3. BF3 is a classic example of an electron deficient molecule with only six electrons around boron.
However, if the octet rule is strictly obeyed, resonance structures can be drawn with a delocalized B–
F π bond and an admittedly unusual distribution of formal charge. Let’s examine the MO diagram for
BF3 on Spartan. I think it is in a folder called something like Small Inorganics. To help you
understand what is going on, examine the figures in your text that show all of the group orbitals
formed from the fluorine atom 2p orbitals and the MO diagram of BF3.
(a) Examine the LUMO in BF3 on Spartan. BF3 is best known for its behavior as a
classic Lewis acid.

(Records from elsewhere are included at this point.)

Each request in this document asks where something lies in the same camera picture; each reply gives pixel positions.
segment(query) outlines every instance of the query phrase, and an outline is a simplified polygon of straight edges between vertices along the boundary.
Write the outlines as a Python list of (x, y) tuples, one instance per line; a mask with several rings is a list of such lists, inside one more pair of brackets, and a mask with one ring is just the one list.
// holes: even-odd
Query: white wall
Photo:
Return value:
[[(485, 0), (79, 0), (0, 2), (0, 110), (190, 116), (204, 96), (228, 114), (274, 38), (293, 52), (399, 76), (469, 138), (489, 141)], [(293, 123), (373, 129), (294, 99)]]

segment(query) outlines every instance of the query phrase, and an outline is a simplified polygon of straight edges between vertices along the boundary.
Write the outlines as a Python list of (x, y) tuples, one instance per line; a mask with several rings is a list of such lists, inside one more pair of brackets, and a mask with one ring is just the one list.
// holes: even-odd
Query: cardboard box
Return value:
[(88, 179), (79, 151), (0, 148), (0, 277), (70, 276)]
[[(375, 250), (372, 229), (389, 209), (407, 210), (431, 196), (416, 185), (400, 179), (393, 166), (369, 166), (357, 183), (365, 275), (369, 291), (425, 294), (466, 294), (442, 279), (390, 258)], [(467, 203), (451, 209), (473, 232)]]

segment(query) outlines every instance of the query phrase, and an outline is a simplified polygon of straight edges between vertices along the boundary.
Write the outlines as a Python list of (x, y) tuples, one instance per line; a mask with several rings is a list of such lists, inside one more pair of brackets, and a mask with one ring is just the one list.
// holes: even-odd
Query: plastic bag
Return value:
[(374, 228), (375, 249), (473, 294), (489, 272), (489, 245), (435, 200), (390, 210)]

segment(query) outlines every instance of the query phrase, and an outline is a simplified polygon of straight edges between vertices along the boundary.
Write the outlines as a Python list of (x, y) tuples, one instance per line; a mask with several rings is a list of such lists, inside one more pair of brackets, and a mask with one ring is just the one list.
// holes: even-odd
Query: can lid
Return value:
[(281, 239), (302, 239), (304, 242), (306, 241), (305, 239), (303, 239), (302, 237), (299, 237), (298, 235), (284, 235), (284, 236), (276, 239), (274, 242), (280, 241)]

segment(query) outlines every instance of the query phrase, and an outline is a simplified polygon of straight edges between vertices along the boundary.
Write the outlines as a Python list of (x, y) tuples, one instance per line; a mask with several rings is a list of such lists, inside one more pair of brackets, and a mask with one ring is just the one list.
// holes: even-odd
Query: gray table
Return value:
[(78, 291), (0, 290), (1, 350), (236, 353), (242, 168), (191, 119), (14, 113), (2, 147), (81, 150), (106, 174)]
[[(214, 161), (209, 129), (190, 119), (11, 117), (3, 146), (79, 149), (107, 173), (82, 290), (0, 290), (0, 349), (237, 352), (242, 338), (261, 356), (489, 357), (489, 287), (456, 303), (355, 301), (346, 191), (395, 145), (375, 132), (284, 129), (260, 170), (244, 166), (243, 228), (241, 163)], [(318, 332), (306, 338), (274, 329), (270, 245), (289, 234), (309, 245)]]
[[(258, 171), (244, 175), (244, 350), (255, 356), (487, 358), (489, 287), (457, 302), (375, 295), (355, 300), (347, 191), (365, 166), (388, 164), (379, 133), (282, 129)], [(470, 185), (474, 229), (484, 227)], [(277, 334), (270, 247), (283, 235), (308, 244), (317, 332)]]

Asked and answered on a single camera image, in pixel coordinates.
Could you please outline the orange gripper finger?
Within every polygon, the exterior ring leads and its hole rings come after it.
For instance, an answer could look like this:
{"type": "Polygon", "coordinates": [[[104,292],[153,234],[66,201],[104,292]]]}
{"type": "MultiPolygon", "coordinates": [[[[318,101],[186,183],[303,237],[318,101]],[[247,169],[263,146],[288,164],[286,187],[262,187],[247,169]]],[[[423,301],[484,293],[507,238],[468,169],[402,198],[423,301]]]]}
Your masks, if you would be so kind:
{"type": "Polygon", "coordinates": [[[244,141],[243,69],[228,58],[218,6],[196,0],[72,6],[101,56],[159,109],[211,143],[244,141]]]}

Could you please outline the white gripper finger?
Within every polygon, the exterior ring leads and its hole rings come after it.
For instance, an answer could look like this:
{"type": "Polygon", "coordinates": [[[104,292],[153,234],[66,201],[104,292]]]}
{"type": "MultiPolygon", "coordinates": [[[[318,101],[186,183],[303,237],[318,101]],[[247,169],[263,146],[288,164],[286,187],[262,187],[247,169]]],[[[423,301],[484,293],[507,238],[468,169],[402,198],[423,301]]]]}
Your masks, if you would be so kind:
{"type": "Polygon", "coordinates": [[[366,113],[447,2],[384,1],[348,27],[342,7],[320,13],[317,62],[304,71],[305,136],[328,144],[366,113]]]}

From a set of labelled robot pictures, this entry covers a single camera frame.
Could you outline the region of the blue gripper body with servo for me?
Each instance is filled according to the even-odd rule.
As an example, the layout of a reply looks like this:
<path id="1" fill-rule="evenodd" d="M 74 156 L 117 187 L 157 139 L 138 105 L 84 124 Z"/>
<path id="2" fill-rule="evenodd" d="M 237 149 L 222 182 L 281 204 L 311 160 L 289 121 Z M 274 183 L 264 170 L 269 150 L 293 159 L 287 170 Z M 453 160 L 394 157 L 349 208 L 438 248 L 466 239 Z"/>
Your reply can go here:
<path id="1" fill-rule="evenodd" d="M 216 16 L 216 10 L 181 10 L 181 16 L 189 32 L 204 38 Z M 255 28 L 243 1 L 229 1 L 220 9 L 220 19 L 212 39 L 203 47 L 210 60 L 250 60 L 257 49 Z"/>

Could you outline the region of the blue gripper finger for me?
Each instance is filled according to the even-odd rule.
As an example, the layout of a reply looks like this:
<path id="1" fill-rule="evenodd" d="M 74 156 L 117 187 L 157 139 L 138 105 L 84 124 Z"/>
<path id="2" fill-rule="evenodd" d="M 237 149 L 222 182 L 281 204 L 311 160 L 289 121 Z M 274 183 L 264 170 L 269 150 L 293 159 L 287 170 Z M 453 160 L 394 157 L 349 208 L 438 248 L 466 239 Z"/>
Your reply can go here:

Draw a cartoon of the LUMO, showing which AOs contribute to
this MO and explaining why it looks like a good electron acceptor. Describe any
specific geometry requirements for the interaction of BF3 with a Lewis base.
The LUMO of BF3 is the π-antibonding combination of the B 2pz orbitals
with the F 2pz orbitals with the greatest contribution coming from the B
orbital. If BF3 accepts a pair of electrons, they must go into an empty
molecular orbital, most likely this LUMO. The electron pair, when it is
donated into this MO, will spend more of it’s time on the B, the electron
deficient atom. The Lewis base must approach the LUMO from either the
top face or the bottom face with its lone pair pointed directly at the boron
atom.
(b) You may be somewhat surprised to find that this MO appears to have B–F π*
character. Examine some of the lower energy occupied MOs to find the B–F π bonding half of
this MO. Which Spartan MO is this? Describe its name and energy in eV. Why is this MO not
simply the HOMO?
The MO that matches the π bonding half of the MO is MO #11 in the Spartan output file
at –20.4 eV. In the surfaces list, it is called HOMO-5. This naming scheme means that it
is the 5th orbital below the HOMO in energy (the HOMO energy is –17.6 eV). If you
look at the HOMO and the other MO surfaces that are higher in energy, these are
different combinations of the 2p orbitals on the F atoms that do not point towards the B
atom. The combinations are such that there is no atomic orbital on boron that will
provide any net overlap with the fluorine orbitals. So, the HOMO and HOMO-1 (etc) are
nonbonding group orbitals of fluorine. Since HOMO-5 has net π-bonding character, it
will be lower in energy than these nonbonding combinations.